_WHAT NEEDS TO BE DONE:_ Once the line with "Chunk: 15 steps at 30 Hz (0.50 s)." is found in the entries below, repeat it and each following line exactly, up to and including the line with "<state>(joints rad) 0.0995". Add no other lines.

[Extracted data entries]
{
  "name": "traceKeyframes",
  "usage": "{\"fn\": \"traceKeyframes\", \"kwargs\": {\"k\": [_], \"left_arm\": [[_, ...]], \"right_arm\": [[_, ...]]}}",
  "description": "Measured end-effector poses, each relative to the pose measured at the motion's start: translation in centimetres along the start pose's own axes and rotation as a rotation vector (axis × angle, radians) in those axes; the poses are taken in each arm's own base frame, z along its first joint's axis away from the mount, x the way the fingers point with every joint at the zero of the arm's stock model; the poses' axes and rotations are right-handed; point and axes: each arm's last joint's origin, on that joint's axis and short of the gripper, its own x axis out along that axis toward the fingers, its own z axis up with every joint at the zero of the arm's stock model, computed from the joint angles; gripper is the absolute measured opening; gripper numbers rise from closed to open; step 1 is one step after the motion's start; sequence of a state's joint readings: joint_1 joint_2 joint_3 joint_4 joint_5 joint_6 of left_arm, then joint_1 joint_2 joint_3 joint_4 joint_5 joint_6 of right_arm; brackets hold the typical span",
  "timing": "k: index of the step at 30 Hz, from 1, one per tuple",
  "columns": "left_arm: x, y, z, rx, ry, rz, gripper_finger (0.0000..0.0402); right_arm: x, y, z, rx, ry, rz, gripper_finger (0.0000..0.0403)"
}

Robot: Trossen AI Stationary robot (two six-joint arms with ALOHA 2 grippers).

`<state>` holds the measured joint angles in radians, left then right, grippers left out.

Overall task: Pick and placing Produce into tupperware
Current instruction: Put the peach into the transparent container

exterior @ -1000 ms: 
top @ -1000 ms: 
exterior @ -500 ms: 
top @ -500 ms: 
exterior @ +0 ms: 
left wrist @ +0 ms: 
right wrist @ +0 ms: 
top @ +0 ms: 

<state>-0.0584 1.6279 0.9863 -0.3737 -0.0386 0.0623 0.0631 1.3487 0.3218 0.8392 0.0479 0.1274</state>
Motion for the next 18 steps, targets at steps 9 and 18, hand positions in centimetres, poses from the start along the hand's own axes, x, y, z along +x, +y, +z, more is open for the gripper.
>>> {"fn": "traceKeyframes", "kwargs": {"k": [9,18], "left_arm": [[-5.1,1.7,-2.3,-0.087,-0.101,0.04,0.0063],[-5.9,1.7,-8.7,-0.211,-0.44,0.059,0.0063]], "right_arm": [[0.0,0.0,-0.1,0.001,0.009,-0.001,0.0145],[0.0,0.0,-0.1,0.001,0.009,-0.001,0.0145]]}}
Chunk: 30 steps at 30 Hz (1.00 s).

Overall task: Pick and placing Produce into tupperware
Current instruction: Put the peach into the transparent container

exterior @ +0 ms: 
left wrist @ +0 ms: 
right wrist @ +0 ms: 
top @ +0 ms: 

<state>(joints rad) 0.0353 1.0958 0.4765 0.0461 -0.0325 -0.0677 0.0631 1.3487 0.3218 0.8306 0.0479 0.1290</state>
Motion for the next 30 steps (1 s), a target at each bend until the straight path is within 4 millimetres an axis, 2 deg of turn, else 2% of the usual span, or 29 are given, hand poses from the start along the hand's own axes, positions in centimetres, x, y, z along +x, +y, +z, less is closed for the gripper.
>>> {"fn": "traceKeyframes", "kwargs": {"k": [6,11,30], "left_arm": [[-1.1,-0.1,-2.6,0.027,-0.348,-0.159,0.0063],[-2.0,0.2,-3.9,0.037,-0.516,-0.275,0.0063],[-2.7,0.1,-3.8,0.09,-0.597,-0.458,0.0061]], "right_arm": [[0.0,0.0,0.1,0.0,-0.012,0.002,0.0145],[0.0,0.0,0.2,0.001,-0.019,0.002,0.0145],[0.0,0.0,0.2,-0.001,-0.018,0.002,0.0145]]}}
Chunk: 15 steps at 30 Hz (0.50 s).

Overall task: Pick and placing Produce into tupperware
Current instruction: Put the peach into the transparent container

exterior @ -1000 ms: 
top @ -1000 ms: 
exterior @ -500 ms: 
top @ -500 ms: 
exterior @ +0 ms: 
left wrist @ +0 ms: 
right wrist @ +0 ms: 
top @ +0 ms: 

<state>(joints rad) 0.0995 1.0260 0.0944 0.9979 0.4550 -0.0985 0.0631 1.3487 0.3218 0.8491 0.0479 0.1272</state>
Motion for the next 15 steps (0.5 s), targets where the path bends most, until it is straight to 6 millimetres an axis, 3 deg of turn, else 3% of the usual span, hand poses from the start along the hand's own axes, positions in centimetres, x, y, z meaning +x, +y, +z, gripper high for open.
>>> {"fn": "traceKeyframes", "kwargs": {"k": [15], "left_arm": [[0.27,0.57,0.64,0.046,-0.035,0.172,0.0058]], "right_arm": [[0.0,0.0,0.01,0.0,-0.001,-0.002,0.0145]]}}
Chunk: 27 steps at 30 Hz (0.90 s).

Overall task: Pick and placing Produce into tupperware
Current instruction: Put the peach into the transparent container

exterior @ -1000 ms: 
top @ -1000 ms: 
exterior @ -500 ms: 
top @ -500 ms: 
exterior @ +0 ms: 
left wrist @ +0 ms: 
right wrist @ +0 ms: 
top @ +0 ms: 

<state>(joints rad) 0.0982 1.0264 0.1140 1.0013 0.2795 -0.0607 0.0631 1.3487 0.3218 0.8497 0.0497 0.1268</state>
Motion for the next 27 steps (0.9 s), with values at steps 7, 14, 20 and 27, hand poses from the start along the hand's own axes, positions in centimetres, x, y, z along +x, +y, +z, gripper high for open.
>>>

_FINISHED EXERCISE:_
Chunk: 15 steps at 30 Hz (0.50 s).

Overall task: Pick and placing Produce into tupperware
Current instruction: Put the peach into the transparent container

exterior @ -1000 ms: 
top @ -1000 ms: 
exterior @ -500 ms: 
top @ -500 ms: 
exterior @ +0 ms: 
left wrist @ +0 ms: 
right wrist @ +0 ms: 
top @ +0 ms: 

<state>(joints rad) 0.0995 1.0260 0.0944 0.9979 0.4550 -0.0985 0.0631 1.3487 0.3218 0.8491 0.0479 0.1272</state>

This exercise has now been fully answered.